1

I have a text in a column and i would like to build a markov chain. I was wondering of there is a way to build markov chain for states A, B,C, D and generate a markov chain with that states. Any thoughts?

A<- c('A-B-C-D', 'A-B-C-A', 'A-B-A-B')
user3570187
  • 1,743
  • 3
  • 17
  • 34
  • can you be a little more specific? How would you like to specify the matrix of transition probabilities? – Ben Bolker Dec 31 '16 at 14:38
  • This question looks related / like you may find its answers useful http://stackoverflow.com/questions/2754469/r-library-for-discrete-markov-chain-simulation?rq=1 – hodgenovice Dec 31 '16 at 14:40
  • What have you tried? There is lots of information about R and Markov chains. There is also [this package](https://cran.r-project.org/web/packages/markovchain/index.html) – R. Schifini Dec 31 '16 at 14:41
  • I can do markov when the states are listed column wise with state.table with msm package, but this is little trickier as the patterns are in a row. I will look into the pdf.Thanks! – user3570187 Dec 31 '16 at 14:47
  • So, I want the transitions to be A-B (1), B-C(.75), B-A (.25), C-A(.50), C-D(.50), A-B(1) – user3570187 Dec 31 '16 at 14:50
  • it is a third order markov chain with 4 states.
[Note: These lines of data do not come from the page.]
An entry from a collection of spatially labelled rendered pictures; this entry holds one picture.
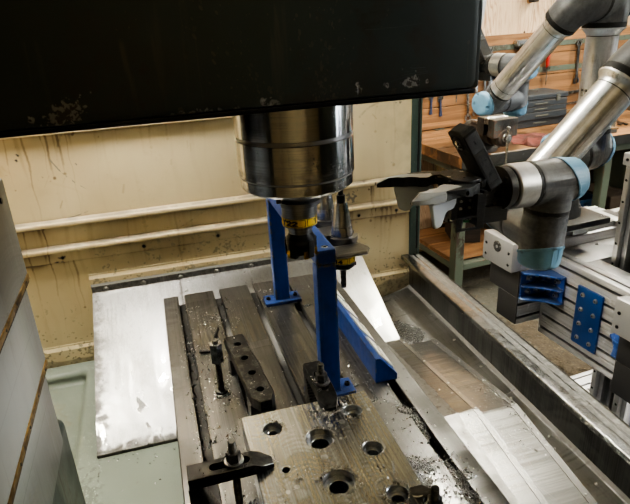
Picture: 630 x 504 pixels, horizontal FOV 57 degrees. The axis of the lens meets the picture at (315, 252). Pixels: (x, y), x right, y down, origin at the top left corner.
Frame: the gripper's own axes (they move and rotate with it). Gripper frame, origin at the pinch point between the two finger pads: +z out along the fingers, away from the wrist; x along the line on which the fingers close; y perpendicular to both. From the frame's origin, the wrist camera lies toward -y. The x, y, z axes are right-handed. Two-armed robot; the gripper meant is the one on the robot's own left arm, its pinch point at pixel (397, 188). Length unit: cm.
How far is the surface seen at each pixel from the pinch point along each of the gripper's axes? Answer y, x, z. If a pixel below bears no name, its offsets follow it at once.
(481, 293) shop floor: 132, 182, -167
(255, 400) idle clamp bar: 42.9, 15.2, 20.0
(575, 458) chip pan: 69, 1, -49
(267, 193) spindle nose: -3.2, -4.9, 21.9
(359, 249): 16.6, 17.4, -2.4
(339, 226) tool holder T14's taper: 13.4, 22.5, -0.6
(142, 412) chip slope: 73, 62, 39
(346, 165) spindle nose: -6.1, -6.4, 11.5
Each row represents one set of possible ways how transitions happen like (Snow-Rain-Snow-Sunny) – user3570187 Dec 31 '16 at 14:52

2 Answers2

2

If you want to compute the transition probability matrix (row stochastic) with MLE from the data, try this:

A <- c('A-B-C-D', 'A-B-C-A', 'A-B-A-B', 'D-B-C-A') # the data: by modifying your example data little bit
df <- as.data.frame(do.call(rbind, lapply(strsplit(A, split='-'), function(x) t(sapply(1:(length(x)-1), function(i) c(x[i], x[i+1]))))))
tr.mat <- table(df[,1], df[,2])
tr.mat <- tr.mat / rowSums(tr.mat) # make the matrix row-stochastic
tr.mat

  #           A         B         C         D
  # A 0.0000000 1.0000000 0.0000000 0.0000000 # P(A|A), P(B|A), P(C|A), P(D|A) with MLE from data
  # B 0.2500000 0.0000000 0.7500000 0.0000000
  # C 0.6666667 0.0000000 0.0000000 0.3333333
  # D 0.0000000 1.0000000 0.0000000 0.0000000
Sandipan Dey
  • 21,482
  • 2
  • 51
  • 63
2

Since you mentioned that you know how to work with statetable.msm, here's a way to translate the data into a form it can handle:

dd <- c('A-B-C-D', 'A-B-C-A', 'A-B-A-B')

Split on dashes and arrange in columns:

d2 <- data.frame(do.call(cbind,strsplit(dd,"-")))

Arrange in a data frame, identified by sequence:

d3 <- tidyr::gather(d2)

Construct the transition matrix:

statetable.msm(value,key,data=d3)
Ben Bolker
  • 211,554
  • 25
  • 370
  • 453